Discoid lupus erythematosus

Lupus erythematosus is an autoimmune-based inflammatory disease whose manifestations are characterised by different symptoms and severity.

The cutaneous form allows the disease to be further classified into three variants:

  • acute cutaneous lupus erythematosus,
  • subacute cutaneous lupus erythematosus,
  • chronic cutaneous lupus erythematosus (discoid lupus erythematosus or DLE).

Acute lupus almost always involves other organs besides the skin, while subacute lupus and discoid lupus are limited to skin manifestations in most patients.

In particular, discoid lupus erythematosus represents the most common variant and is characterised by specific lesions on the skin that occur mainly on photo-exposed areas, such as the face, scalp and sometimes the torso. 

The pathology appears in the form of ‘discoid’ lesions, i.e. round, reddish, thick and scaly; they are lesions characterised by hyperaesthesia, i.e., they are very sensitive to tactile or thermal stimuli. The evolution of the lesions typically involves extension to the periphery and resolution in the centre, where pale, depressed and atrophic areas form, which subsequently heal.

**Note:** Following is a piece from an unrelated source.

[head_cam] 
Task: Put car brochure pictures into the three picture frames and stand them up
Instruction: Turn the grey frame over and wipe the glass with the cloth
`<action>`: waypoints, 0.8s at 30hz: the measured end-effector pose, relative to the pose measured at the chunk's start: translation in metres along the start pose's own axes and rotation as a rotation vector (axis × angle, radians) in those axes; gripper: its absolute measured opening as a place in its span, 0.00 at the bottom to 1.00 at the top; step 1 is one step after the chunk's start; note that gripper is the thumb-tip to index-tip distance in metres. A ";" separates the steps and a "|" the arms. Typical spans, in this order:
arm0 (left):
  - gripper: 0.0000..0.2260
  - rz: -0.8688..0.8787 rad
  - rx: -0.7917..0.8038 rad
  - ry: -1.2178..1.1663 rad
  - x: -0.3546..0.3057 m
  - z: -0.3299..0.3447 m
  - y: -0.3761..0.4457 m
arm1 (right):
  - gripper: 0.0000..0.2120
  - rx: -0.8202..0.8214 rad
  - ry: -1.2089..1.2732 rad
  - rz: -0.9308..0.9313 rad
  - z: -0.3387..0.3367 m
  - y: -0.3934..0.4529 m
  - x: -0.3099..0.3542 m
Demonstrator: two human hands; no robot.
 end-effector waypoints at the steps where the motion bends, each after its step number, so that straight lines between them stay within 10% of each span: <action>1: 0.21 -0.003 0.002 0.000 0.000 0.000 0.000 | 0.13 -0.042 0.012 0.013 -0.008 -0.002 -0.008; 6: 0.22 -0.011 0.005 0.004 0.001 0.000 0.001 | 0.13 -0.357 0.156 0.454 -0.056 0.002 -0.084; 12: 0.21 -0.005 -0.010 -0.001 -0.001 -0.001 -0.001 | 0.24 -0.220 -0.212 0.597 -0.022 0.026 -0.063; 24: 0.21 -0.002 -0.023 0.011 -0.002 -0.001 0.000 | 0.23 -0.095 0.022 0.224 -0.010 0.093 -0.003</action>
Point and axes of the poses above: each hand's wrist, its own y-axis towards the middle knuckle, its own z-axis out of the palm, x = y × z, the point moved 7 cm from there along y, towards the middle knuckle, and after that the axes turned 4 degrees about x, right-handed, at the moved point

The mucous membranes (lips, oral cavity, tongue and palate) are affected in less than 5% of patients. The head may also be affected, resulting in hair loss; it is rarely present at the nail level with alteration of the normal shape (onychodystrophy).

DLE predominantly affects women (the gender ratio is 2:1) and is more common in young individuals aged between 20 and 40 years; it tends to be more prevalent in individuals with a dark complexion than in those with a light complexion.

the scientific community’s consensus is that the origin of DLE is multifactorial, with genetic, hormonal and environmental influences. 

Other factors which trigger the pathology or its course include the following: 

  • UV exposure (mainly sun exposure, but also the use of tanning lamps),
  • infections,
  • psychological and physical stress,
  • abrupt changes in ambient temperature.


The referral specialist for discoid lupus erythematosus is the dermatologist. 

There is no definitive cure for this disease, but treatments can control the symptoms and heal the lesions if treated in the early stages of appearance; in the case of advanced lesions, the damage becomes irreparable, which is why early intervention is of paramount importance.

The most appropriate drugs are corticosteroid-based ones, which are able to quickly extinguish inflammation.

Prognosis is variable, but as DLE lesions can be the onset sign of systemic lupus erythematosus (5% of cases), close monitoring of patients is always recommended.

As the disease is related to UV exposure, the main prevention measures are aimed at limiting sun exposure. It is therefore advisable to: 

  • apply sunscreen products suited to one’s complexion in adequate quantities before exposure to the sun; renew their application frequently to maintain protection, and as far as possible, limit prolonged exposure, particularly in the middle of the day
  • limit the use of vertical tanning units/tanning beds.